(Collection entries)

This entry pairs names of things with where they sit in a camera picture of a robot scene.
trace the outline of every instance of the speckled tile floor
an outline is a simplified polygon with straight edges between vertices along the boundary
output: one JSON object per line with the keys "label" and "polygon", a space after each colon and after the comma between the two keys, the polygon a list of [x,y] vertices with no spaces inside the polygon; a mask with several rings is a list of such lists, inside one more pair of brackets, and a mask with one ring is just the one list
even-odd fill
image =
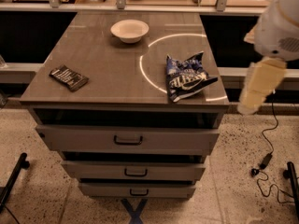
{"label": "speckled tile floor", "polygon": [[[271,184],[292,193],[290,181],[282,176],[288,161],[299,166],[299,105],[274,105],[279,125],[266,134],[273,143],[273,159],[264,170],[269,180],[261,182],[267,194]],[[188,201],[148,199],[140,216],[143,223],[298,223],[293,203],[280,204],[275,187],[268,198],[257,186],[258,178],[250,170],[258,167],[271,151],[262,130],[276,124],[271,105],[254,116],[241,116],[231,105],[224,116],[221,135],[209,158],[206,171]],[[119,198],[92,199],[83,196],[77,181],[70,179],[60,166],[60,157],[48,151],[26,109],[9,102],[0,110],[0,186],[7,183],[15,162],[22,152],[31,163],[21,173],[10,193],[7,207],[21,224],[46,223],[129,223],[131,218]],[[281,201],[292,198],[280,193]],[[128,199],[136,209],[140,199]],[[16,223],[6,209],[1,224]]]}

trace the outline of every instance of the black stand
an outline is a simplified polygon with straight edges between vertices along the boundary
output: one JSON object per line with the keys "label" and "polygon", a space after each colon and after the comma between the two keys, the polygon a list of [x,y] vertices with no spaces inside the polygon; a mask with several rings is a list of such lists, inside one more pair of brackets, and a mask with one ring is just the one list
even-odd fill
{"label": "black stand", "polygon": [[10,175],[7,185],[3,188],[0,188],[0,213],[2,212],[3,207],[9,196],[9,193],[11,192],[12,187],[18,178],[21,168],[27,169],[30,166],[29,161],[26,160],[26,157],[27,157],[26,153],[22,153],[20,155],[19,160],[12,171],[12,174]]}
{"label": "black stand", "polygon": [[288,161],[287,165],[288,165],[288,170],[284,171],[283,176],[287,179],[290,179],[291,181],[292,196],[295,201],[296,213],[299,220],[299,190],[298,190],[296,170],[291,161]]}

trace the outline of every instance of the gray drawer
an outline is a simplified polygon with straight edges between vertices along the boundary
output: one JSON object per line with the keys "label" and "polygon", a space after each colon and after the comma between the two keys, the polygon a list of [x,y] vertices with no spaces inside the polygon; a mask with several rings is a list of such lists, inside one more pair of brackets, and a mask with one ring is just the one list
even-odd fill
{"label": "gray drawer", "polygon": [[79,183],[84,195],[92,197],[147,197],[190,199],[194,185]]}
{"label": "gray drawer", "polygon": [[74,178],[200,180],[202,163],[130,163],[111,161],[63,161],[62,166]]}
{"label": "gray drawer", "polygon": [[50,150],[209,155],[218,130],[38,125]]}

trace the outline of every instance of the white bowl
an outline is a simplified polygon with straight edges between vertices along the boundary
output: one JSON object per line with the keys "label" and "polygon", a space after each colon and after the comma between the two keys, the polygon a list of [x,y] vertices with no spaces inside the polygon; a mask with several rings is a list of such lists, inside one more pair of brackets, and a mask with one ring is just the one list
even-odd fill
{"label": "white bowl", "polygon": [[138,20],[119,21],[111,27],[111,33],[124,43],[138,42],[148,31],[148,25]]}

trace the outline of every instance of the drawer handle
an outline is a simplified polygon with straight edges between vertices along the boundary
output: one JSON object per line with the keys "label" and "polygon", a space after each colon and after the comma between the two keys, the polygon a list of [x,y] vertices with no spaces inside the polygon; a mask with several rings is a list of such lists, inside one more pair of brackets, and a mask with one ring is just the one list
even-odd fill
{"label": "drawer handle", "polygon": [[134,142],[134,143],[132,143],[132,142],[120,142],[120,141],[118,141],[118,136],[114,135],[114,144],[119,145],[119,146],[140,146],[142,144],[142,140],[143,140],[143,137],[140,136],[138,142]]}
{"label": "drawer handle", "polygon": [[127,176],[139,176],[139,177],[143,177],[143,176],[146,176],[148,174],[148,169],[146,169],[144,171],[144,174],[141,174],[141,175],[130,175],[130,174],[128,174],[128,170],[125,168],[124,169],[124,174],[127,175]]}
{"label": "drawer handle", "polygon": [[147,189],[146,193],[133,193],[132,189],[130,189],[130,195],[134,197],[145,197],[149,195],[149,190]]}

WORK TO BE COMPLETED:
Transcribe all of the data above exactly; no picture belongs in the copy.

REPLY:
This entry pairs names of things with where they sit in a camera picture of a robot scene.
trace the outline of every instance of the speckled tile floor
an outline is a simplified polygon with straight edges between vertices along the boundary
output: one JSON object per line with the keys "label" and "polygon", a space after each colon and after the comma between the two keys, the polygon a list of [x,y] vertices with no spaces inside the polygon; a mask with several rings is a list of such lists, inside one more pair of brackets, and a mask with one ring is just the one list
even-odd fill
image =
{"label": "speckled tile floor", "polygon": [[[271,184],[292,193],[290,181],[282,176],[288,161],[299,166],[299,105],[274,105],[279,125],[266,134],[273,143],[273,159],[264,170],[269,180],[261,182],[267,194]],[[188,201],[148,199],[140,216],[143,223],[298,223],[293,203],[280,204],[275,187],[268,198],[257,186],[258,178],[250,170],[258,167],[271,151],[262,130],[276,124],[271,105],[254,116],[241,116],[231,105],[224,116],[221,135],[209,158],[206,171]],[[119,198],[92,199],[83,196],[77,181],[70,179],[60,166],[60,157],[48,151],[26,109],[9,102],[0,110],[0,186],[7,183],[15,162],[22,152],[31,163],[21,173],[10,193],[7,207],[21,224],[46,223],[129,223],[131,218]],[[281,201],[292,198],[280,193]],[[128,199],[136,209],[140,199]],[[16,223],[6,209],[1,224]]]}

trace the outline of every instance of the black stand
an outline is a simplified polygon with straight edges between vertices along the boundary
output: one JSON object per line with the keys "label" and "polygon", a space after each colon and after the comma between the two keys, the polygon a list of [x,y] vertices with no spaces inside the polygon; a mask with several rings is a list of such lists, inside one more pair of brackets, and a mask with one ring is just the one list
even-odd fill
{"label": "black stand", "polygon": [[10,175],[7,185],[3,188],[0,188],[0,213],[2,212],[3,207],[9,196],[9,193],[11,192],[12,187],[18,178],[21,168],[27,169],[30,166],[29,161],[26,160],[26,157],[27,157],[26,153],[22,153],[20,155],[19,160],[12,171],[12,174]]}
{"label": "black stand", "polygon": [[288,161],[287,165],[288,165],[288,170],[284,171],[283,176],[287,179],[290,179],[291,181],[292,196],[295,201],[296,213],[299,220],[299,190],[298,190],[296,170],[291,161]]}

trace the outline of every instance of the gray drawer
an outline is a simplified polygon with straight edges between vertices along the boundary
output: one JSON object per line with the keys "label" and "polygon", a space after each colon and after the comma between the two keys, the polygon a list of [x,y] vertices with no spaces inside the polygon; a mask with several rings is a list of such lists, inside one more pair of brackets, and a mask with one ring is just the one list
even-odd fill
{"label": "gray drawer", "polygon": [[79,183],[84,195],[92,197],[147,197],[190,199],[194,185]]}
{"label": "gray drawer", "polygon": [[74,178],[200,180],[202,163],[130,163],[111,161],[63,161],[62,166]]}
{"label": "gray drawer", "polygon": [[50,150],[209,155],[218,130],[38,125]]}

trace the outline of every instance of the white bowl
an outline is a simplified polygon with straight edges between vertices along the boundary
output: one JSON object per line with the keys "label" and "polygon", a space after each colon and after the comma between the two keys, the polygon a list of [x,y] vertices with no spaces inside the polygon; a mask with several rings is a list of such lists, inside one more pair of brackets, and a mask with one ring is just the one list
even-odd fill
{"label": "white bowl", "polygon": [[138,20],[119,21],[111,27],[111,33],[124,43],[138,42],[148,31],[148,25]]}

trace the outline of every instance of the drawer handle
an outline is a simplified polygon with straight edges between vertices along the boundary
output: one JSON object per line with the keys "label" and "polygon", a space after each colon and after the comma between the two keys, the polygon a list of [x,y] vertices with no spaces inside the polygon; a mask with several rings is a list of such lists, inside one more pair of brackets, and a mask with one ring is just the one list
even-odd fill
{"label": "drawer handle", "polygon": [[134,142],[134,143],[132,143],[132,142],[120,142],[120,141],[118,141],[118,136],[114,135],[114,144],[119,145],[119,146],[140,146],[142,144],[142,140],[143,140],[143,137],[140,136],[138,142]]}
{"label": "drawer handle", "polygon": [[127,176],[139,176],[139,177],[143,177],[143,176],[146,176],[148,174],[148,169],[146,169],[144,171],[144,174],[141,174],[141,175],[130,175],[130,174],[128,174],[128,170],[125,168],[124,169],[124,174],[127,175]]}
{"label": "drawer handle", "polygon": [[147,189],[146,193],[133,193],[132,189],[130,189],[130,195],[134,197],[145,197],[149,195],[149,190]]}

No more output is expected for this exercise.